▸ **ASSIGNED TASK**:
Repeat only the lines below from the one containing "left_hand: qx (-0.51" through the one containing "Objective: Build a", inclusive, exactly as written.

▸ **DATA SUPPLIED**:

Content starts

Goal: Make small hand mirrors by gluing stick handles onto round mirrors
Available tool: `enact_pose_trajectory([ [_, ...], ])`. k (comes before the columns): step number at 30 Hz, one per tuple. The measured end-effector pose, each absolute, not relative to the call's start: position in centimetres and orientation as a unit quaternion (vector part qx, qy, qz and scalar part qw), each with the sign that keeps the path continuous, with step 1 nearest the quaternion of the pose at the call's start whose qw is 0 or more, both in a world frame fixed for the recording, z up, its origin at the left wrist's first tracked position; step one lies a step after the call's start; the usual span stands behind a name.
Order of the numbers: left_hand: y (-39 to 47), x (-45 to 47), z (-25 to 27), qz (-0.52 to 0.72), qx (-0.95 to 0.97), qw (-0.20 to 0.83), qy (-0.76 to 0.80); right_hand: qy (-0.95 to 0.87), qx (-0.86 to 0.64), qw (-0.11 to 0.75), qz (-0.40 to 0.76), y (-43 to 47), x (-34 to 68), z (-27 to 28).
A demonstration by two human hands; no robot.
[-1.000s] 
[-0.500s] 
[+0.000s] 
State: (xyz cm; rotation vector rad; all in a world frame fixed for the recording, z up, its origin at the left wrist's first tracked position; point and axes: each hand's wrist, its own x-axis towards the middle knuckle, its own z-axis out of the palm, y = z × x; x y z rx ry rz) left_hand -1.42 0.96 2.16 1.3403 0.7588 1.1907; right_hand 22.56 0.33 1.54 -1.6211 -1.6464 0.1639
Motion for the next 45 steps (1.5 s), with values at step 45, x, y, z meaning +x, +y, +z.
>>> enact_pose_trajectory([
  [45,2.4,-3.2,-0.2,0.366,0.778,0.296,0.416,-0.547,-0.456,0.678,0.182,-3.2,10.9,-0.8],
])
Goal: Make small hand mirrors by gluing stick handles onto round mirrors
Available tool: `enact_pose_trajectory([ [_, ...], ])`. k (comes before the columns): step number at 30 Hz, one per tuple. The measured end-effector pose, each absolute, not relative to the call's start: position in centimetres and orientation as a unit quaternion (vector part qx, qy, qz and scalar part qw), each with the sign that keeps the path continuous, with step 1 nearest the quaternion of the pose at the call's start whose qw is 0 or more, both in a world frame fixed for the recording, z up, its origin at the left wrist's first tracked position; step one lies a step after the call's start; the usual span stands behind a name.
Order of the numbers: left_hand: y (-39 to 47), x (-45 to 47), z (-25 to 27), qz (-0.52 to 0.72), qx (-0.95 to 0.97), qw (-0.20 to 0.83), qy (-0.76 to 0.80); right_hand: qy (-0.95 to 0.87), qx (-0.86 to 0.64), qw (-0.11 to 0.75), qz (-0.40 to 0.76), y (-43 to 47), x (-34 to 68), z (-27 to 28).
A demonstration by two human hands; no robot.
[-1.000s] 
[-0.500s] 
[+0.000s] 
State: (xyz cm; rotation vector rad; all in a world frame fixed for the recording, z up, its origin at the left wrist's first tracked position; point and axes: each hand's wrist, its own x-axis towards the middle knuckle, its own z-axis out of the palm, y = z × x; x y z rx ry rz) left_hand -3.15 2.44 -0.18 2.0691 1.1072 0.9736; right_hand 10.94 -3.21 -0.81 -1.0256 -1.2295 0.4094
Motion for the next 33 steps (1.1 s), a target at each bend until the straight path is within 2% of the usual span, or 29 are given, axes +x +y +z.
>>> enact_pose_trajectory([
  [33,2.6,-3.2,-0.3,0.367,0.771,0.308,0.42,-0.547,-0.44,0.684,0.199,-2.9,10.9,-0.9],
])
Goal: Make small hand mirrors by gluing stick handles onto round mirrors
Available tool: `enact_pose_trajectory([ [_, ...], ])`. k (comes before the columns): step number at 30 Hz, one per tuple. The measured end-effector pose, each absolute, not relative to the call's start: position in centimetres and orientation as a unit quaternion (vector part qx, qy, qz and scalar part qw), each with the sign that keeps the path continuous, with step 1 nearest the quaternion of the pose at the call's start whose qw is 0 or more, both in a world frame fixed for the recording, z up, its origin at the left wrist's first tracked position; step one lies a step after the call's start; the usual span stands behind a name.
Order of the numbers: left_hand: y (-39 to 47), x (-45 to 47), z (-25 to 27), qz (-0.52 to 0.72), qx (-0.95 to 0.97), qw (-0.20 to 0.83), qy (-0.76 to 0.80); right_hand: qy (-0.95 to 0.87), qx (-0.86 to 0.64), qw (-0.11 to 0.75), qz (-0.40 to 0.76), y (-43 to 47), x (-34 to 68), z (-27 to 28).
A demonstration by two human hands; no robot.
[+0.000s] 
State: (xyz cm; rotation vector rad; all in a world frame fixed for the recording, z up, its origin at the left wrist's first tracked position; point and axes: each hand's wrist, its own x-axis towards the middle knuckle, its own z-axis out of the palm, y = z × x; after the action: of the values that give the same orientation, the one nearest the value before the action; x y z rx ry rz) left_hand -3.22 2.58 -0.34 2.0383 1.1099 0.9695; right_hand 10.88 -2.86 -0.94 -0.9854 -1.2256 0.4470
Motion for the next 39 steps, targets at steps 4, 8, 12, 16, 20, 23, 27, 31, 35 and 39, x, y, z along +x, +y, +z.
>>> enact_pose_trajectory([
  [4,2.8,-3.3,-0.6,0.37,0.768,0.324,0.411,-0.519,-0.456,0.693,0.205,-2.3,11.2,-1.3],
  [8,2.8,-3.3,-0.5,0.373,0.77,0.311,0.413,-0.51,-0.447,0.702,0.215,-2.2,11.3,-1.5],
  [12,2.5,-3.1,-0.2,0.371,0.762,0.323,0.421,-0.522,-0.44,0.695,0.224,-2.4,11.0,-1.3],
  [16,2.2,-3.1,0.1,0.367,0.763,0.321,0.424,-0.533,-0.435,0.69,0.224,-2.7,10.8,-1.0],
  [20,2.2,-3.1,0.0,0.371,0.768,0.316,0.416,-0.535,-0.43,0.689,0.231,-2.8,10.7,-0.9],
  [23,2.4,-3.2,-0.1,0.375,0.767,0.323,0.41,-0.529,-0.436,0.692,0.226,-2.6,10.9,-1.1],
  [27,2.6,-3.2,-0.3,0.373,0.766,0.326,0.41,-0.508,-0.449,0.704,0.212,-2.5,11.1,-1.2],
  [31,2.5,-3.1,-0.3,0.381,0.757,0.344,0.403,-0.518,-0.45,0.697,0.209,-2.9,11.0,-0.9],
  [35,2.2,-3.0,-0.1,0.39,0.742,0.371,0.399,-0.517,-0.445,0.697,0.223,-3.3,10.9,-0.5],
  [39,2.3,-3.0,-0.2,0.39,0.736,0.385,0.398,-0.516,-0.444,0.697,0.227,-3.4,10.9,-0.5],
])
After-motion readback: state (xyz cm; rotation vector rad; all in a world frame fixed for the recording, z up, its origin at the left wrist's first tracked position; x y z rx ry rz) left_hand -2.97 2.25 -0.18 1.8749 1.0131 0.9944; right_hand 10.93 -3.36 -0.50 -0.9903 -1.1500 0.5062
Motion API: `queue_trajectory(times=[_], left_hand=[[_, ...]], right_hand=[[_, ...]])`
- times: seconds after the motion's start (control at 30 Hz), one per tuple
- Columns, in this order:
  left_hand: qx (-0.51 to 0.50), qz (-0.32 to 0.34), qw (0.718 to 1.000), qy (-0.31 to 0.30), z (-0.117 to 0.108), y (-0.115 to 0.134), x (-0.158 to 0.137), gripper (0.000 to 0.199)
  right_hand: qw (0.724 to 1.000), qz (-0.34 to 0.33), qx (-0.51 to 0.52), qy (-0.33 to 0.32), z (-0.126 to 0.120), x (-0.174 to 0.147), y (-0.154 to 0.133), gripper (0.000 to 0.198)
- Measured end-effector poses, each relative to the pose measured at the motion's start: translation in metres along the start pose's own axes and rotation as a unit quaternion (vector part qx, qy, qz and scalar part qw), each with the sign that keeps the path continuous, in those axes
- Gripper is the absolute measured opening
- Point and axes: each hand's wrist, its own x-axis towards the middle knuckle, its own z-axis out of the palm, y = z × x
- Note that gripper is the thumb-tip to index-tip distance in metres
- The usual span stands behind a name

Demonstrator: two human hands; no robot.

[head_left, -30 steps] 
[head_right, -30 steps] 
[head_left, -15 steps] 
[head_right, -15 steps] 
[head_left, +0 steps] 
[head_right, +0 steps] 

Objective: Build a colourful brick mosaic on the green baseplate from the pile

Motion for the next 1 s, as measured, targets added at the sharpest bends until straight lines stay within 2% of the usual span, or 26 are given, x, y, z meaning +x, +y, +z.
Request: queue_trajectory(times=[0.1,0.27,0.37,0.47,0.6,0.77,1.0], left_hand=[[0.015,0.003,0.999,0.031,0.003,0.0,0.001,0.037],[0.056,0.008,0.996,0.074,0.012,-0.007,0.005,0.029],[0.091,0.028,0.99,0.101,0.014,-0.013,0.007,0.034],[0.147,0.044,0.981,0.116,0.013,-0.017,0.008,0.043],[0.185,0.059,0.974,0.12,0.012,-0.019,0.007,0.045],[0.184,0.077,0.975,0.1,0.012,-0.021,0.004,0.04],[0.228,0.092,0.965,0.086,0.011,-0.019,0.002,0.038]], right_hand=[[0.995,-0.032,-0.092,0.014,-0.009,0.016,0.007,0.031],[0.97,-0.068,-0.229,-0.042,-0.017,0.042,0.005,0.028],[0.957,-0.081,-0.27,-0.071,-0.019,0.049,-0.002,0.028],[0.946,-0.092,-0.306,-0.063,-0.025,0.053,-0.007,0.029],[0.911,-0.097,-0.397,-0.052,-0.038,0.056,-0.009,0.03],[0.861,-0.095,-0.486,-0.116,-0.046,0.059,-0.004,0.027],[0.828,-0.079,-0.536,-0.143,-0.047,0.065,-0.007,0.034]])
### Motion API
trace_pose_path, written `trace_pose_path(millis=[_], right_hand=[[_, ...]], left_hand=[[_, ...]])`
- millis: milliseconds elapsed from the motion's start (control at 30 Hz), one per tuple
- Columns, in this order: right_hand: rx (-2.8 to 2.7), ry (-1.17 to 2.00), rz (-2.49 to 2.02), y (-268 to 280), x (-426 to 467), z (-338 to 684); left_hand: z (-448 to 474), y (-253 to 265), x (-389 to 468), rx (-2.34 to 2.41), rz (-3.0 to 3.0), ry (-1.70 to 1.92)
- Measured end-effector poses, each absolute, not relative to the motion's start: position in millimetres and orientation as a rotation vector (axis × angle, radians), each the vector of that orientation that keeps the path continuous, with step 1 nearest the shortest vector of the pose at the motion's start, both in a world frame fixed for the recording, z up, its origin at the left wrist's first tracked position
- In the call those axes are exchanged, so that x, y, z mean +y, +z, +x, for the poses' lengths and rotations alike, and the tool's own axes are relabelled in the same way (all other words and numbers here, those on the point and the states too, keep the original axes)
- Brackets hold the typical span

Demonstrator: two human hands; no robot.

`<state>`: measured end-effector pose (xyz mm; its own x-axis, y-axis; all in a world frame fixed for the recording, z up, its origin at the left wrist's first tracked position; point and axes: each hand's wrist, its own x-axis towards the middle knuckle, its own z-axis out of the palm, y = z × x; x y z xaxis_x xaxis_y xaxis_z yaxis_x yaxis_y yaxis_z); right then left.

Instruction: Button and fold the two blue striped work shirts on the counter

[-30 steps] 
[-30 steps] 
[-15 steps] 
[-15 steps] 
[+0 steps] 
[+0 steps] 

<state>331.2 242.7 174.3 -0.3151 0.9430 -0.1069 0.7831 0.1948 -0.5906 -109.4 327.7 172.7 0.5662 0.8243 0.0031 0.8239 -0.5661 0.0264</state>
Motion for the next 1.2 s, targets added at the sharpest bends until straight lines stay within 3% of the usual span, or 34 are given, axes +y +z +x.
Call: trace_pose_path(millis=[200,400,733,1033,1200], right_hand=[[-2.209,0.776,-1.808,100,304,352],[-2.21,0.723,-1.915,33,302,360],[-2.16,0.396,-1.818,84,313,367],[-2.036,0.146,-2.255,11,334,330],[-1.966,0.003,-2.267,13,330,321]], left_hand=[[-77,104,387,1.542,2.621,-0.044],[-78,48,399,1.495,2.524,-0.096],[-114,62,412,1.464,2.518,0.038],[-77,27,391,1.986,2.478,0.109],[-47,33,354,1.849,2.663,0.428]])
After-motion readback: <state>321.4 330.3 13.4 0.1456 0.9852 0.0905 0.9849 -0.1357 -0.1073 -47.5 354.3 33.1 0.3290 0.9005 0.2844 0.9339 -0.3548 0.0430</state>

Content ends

▸ **RESPONSE FOR THIS EXERCISE**:
  left_hand: qx (-0.51 to 0.50), qz (-0.32 to 0.34), qw (0.718 to 1.000), qy (-0.31 to 0.30), z (-0.117 to 0.108), y (-0.115 to 0.134), x (-0.158 to 0.137), gripper (0.000 to 0.199)
  right_hand: qw (0.724 to 1.000), qz (-0.34 to 0.33), qx (-0.51 to 0.52), qy (-0.33 to 0.32), z (-0.126 to 0.120), x (-0.174 to 0.147), y (-0.154 to 0.133), gripper (0.000 to 0.198)
- Measured end-effector poses, each relative to the pose measured at the motion's start: translation in metres along the start pose's own axes and rotation as a unit quaternion (vector part qx, qy, qz and scalar part qw), each with the sign that keeps the path continuous, in those axes
- Gripper is the absolute measured opening
- Point and axes: each hand's wrist, its own x-axis towards the middle knuckle, its own z-axis out of the palm, y = z × x
- Note that gripper is the thumb-tip to index-tip distance in metres
- The usual span stands behind a name

Demonstrator: two human hands; no robot.

[head_left, -30 steps] 
[head_right, -30 steps] 
[head_left, -15 steps] 
[head_right, -15 steps] 
[head_left, +0 steps] 
[head_right, +0 steps] 

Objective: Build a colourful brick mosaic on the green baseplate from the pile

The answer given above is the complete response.